The copy should hold exactly the lines below from the one that contains "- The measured" through the one that contains "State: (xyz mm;" and nothing else, so no pictures.

-------- Records for this exercise --------

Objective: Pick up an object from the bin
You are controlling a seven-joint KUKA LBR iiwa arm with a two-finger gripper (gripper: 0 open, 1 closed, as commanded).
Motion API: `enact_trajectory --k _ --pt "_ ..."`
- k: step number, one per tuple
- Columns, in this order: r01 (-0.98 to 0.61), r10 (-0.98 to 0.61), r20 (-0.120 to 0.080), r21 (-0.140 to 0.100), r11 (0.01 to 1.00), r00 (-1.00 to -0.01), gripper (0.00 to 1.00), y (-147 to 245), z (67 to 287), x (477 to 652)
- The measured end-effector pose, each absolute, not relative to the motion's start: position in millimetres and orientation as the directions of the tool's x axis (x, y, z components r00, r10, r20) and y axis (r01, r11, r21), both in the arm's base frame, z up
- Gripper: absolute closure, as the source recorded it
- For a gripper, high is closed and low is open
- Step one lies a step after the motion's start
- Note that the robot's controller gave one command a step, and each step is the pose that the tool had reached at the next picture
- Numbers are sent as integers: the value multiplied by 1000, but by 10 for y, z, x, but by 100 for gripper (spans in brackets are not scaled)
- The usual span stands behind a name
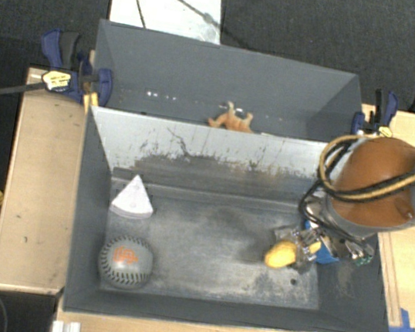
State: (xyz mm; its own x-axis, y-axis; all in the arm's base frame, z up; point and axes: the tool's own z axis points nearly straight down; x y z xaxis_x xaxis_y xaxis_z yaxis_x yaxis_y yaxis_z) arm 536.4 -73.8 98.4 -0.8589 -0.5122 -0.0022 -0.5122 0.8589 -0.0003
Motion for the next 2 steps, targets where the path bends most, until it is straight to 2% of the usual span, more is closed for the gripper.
enact_trajectory --k 2 --pt "-511 -511 0 1 860 -860 100 -735 1290 5355"
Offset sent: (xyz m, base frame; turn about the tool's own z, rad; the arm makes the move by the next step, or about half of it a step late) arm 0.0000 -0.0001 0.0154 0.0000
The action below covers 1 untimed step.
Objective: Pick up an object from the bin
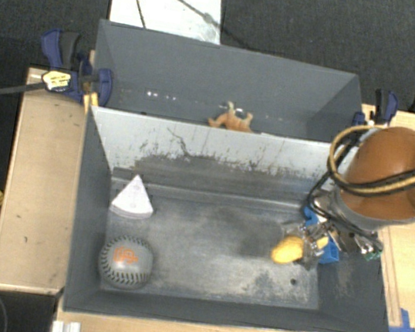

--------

* [Task response]
- The measured end-effector pose, each absolute, not relative to the motion's start: position in millimetres and orientation as the directions of the tool's x axis (x, y, z components r00, r10, r20) and y axis (r01, r11, r21), both in the arm's base frame, z up
- Gripper: absolute closure, as the source recorded it
- For a gripper, high is closed and low is open
- Step one lies a step after the motion's start
- Note that the robot's controller gave one command a step, and each step is the pose that the tool had reached at the next picture
- Numbers are sent as integers: the value multiplied by 1000, but by 10 for y, z, x, but by 100 for gripper (spans in brackets are not scaled)
- The usual span stands behind a name
State: (xyz mm; its own x-axis, y-axis; all in the arm's base frame, z up; point and axes: the tool's own z axis points nearly straight down; x y z xaxis_x xaxis_y xaxis_z yaxis_x yaxis_y yaxis_z) arm 536.4 -73.8 98.4 -0.8589 -0.5122 -0.0022 -0.5122 0.8589 -0.0003

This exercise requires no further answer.